Her graduation on Saturday from Alabama State University (ASU) with a bachelor’s degree in elementary education attested to that strong will and determination. At 85, Graetz defied the odds by completing her bachelor’s degree along with fellow students who are 60 years younger ― but only chronologically.
Graetz could have died in Montgomery when the Ku Klux Klan bombed her home because she and her husband, Robert, were supporters of the Montgomery bus boycott and other non-violent Black civil rights protests. Graetz and her husband followed their conscience in those days and opposed Jim Crow segregation despite the peril. They continue to be civil rights ambassadors in Alabama today.
According to the university’s commencement announcement, Jean Graetz and her husband, a Lutheran minister, “are famous and nationally acclaimed civil rights pioneers, who were among the few white residents of Montgomery who openly and actively supported the civil rights movement, beginning with the Montgomery Bus Boycott in 1955 with Rosa Park’s arrest.
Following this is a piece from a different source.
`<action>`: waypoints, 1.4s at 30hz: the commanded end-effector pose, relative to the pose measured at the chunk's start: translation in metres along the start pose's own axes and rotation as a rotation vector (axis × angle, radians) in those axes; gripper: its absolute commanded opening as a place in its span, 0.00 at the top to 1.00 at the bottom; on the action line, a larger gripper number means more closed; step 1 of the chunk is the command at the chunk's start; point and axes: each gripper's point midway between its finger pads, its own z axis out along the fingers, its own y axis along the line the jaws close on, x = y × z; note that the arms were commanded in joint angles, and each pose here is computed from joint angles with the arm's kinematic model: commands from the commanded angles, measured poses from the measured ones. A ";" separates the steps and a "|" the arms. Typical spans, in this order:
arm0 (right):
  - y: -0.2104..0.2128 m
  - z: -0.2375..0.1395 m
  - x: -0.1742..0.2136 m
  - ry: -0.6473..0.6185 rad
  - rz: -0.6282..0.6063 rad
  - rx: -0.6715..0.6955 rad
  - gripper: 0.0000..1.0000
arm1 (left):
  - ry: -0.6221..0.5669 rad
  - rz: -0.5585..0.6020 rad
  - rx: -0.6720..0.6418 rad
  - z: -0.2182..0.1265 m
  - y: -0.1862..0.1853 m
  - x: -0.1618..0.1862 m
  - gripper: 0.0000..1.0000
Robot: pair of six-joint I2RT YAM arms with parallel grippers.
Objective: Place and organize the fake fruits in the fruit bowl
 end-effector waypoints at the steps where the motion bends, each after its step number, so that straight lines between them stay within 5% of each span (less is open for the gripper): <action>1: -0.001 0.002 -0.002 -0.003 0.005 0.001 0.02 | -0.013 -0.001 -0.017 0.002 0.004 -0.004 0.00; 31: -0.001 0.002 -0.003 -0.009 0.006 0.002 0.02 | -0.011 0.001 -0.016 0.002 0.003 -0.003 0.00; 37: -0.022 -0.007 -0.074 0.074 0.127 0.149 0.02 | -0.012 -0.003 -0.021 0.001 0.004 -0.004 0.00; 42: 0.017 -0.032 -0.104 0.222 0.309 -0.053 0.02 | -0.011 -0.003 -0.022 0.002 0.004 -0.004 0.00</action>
Their home was bombed twice by the Ku Klux Klan (while they were in it) for their outspoken, peaceful efforts of racial equality and social justice.”
Jean Graetz recalled the bombings in an interview with Diverse. “It was 2 o’clock in the morning January 10, 1957,” Graetz said. “Seven men were arrested, they confessed and gave details — and nobody ever was convicted.” The couple also was subjected to threats, tire slashings and other acts of vandalism. Robert Graetz said another powerful bomb did not detonate. “The one that did not go off had 11 sticks of dynamite and a container of TNT, so it would have killed us all and probably some of our neighbors,” he said in an interview on MontgomeryBoycott.com.
After raising seven children and living in other cities, she returned with her husband to Montgomery. As a longtime supporter of Alabama State University, Graetz decided to complete her baccalaureate degree at the historically Black institution.
She and her husband returned to Montgomery in 2005 as consultants to the National Center for Civil Rights and African-American Culture at Alabama State. “I had gone to [college] for about two and a half years before we were married,” she says. But after marriage and having children “it just wasn’t convenient, there wasn’t time.” But after returning to Montgomery, says she began working on her degree in 2008. The attention being given to her graduation is “overwhelming ― and surprising,” she contends.
“We have children and grandchildren with lots of degrees, some who have their doctorates,” she laughs, adding, “so here I am with this one little degree and everybody is making such a big deal.”
Calling herself “a lifelong learner,” Graetz has done student teaching and tutoring at a local elementary school and hopes to continue working with children, but points out, “I’m not getting certification, so I won’t be working full time.”
The Graetzes have contributed considerably to ASU since their return to Montgomery. Each year a forum on race relations is held in their name. Last month the National Center hosted the ninth annual Robert and Jean Graetz Symposium on Human Rights and Reconciliation.
According to the couple’s official biography, “With the active participation of Jean, his wife, Robert Graetz authored A White Preacher’s Memoir: The Montgomery Bus Boycott, and A White Preacher’s Message on Race and Reconciliation.”
David L. Zuchowski, CEO of Hyundai Motor America, presented the keynote address at the commencement ceremony and singled Graetz out in his speech, saying, “There is one graduate who requires very special recognition, not because of straight As, perfect attendance records or because she brought her professors shiny apples every day. It’s because at the tender age of 85, after she started her bachelor’s degree in 1945, she would graduate today. God bless you, you set the example for all of us.”